In conclusione, non ci si improvvisa freerider, così come non ci si improvvisa alpinisti. Non si può pensare che basti la formazione tecnica da sci di pista per affrontare in sicurezza itinerari non battuti. Come spesso accade, la conoscenza è la chiave di volta principale del problema, unita a una gradualità nell’apprendimento e nella pratica sportiva in modo che ciò che facciamo sia sempre commisurato alle nostre capacità tecniche, all’allenamento e alla nostra preparazione in materia di sicurezza, di valutazione dell’ambiente e delle condizioni di stabilità della neve.

Un divieto indiscriminato del fuoripista non ha senso. Disincentiva la pratica da parte delle persone maggiormente responsabili, non è in linea con quanto accade oltre confine e manda in fumo la possibilità di proporre una corretta formazione al pubblico sempre più vasto che desidera praticare freeride. Non solo, fatto a mio parere ancor più grave, non permette di cogliere l’occasione di scardinare l’abitudine consolidata nel nostro Paese di trasferire la responsabilità delle proprie scelte su qualcosa di esterno (in questo caso una regola di divieto). La convinzione che tutto debba essere sicuro e garantito tale, fa sì che troppo spesso sempre più persone evitino di pensare, di capire le situazioni e di adattare le loro azioni di conseguenza. È questo approccio, e l’atteggiamento che ne deriva, a farci correre i rischi maggiori.

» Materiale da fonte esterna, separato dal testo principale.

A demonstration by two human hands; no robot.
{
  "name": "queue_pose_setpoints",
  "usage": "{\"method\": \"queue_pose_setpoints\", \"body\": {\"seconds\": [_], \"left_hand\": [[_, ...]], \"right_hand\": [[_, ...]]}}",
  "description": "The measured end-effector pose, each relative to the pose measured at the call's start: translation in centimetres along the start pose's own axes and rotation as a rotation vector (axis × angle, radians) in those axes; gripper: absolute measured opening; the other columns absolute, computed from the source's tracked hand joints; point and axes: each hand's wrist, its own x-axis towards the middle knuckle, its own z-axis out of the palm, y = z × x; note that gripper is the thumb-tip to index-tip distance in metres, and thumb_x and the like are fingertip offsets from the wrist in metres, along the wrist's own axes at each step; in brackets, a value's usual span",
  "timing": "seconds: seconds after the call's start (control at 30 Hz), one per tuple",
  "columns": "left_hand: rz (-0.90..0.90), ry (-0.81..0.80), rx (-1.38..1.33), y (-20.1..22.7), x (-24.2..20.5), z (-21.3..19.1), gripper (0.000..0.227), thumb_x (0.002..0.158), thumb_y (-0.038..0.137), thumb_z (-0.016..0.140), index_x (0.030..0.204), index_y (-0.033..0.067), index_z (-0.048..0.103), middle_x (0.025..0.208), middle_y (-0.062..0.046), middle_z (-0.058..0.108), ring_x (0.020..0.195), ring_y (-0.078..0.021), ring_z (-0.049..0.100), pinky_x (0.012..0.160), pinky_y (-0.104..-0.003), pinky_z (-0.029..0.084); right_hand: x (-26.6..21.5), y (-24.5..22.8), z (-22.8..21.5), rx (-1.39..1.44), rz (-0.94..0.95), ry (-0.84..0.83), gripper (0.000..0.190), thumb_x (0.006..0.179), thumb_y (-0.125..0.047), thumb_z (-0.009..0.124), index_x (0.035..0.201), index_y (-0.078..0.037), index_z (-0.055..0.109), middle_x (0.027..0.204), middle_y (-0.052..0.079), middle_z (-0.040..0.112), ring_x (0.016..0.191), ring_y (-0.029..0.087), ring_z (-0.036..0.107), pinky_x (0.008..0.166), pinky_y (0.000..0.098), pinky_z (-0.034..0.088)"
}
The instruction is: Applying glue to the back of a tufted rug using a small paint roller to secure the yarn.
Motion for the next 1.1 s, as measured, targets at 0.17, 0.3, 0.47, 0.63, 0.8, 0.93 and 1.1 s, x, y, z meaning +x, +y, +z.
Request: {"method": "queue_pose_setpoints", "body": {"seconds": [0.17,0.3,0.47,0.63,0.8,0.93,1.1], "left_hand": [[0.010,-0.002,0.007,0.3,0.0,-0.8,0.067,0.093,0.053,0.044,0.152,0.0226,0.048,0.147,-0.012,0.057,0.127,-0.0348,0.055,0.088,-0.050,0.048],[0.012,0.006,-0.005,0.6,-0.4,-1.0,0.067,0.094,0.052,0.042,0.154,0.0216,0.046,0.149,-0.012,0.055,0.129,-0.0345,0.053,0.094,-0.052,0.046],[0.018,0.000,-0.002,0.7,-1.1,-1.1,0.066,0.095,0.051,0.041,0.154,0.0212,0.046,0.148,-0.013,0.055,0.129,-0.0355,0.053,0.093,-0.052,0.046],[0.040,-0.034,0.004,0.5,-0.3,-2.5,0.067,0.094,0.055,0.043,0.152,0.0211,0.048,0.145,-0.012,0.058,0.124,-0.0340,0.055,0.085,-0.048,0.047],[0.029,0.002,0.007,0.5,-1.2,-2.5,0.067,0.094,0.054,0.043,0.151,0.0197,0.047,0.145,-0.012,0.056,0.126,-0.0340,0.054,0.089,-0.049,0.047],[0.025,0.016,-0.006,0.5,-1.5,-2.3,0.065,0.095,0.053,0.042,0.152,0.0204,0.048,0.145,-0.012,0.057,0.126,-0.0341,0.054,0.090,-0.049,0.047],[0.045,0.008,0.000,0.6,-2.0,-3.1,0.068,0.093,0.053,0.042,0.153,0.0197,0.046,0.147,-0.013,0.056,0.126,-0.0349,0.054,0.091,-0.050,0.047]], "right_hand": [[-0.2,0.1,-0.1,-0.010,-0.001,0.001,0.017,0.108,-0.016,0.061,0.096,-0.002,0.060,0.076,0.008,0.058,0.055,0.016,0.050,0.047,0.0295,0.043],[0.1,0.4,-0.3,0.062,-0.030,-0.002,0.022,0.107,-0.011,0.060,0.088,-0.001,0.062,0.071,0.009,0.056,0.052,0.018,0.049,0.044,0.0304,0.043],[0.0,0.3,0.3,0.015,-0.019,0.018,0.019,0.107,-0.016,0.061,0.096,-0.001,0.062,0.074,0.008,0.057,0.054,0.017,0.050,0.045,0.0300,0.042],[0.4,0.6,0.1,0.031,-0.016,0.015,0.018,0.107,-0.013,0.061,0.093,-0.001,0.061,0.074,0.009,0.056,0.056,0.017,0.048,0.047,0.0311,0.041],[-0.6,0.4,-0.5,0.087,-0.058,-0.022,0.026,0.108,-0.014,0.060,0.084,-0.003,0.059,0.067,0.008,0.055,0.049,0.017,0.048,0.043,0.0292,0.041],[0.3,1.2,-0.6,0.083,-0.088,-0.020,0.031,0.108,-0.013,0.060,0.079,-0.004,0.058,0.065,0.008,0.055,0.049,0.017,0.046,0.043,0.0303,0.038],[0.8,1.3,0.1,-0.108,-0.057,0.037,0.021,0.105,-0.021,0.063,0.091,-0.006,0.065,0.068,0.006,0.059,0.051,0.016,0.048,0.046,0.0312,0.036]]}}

Ciò non toglie che un divieto puntuale possa aver senso in situazioni caratterizzate da condizioni particolarmente critiche, che mettano a rischio la sicurezza di aree frequentate dal grande pubblico generico o in aree che necessitino di una particolare tutela ambientale.
Ma se perseguiamo la strada del divieto a tutti i costi, domani potremmo vietare di tuffarsi in mare per non annegare o di scendere le scale perché si potrebbe cadere.

Cogliamo invece l’opportunità che le circostanze offrono per promuovere cultura, educazione, intelligenza e responsabilità, per far crescere la consapevolezza e la voglia di outdoor in un paese ancora fondamentalmente sedentario, per dare fiducia e lavoro alle nostre guide alpine e per tornare a sorridere parlando di freeride.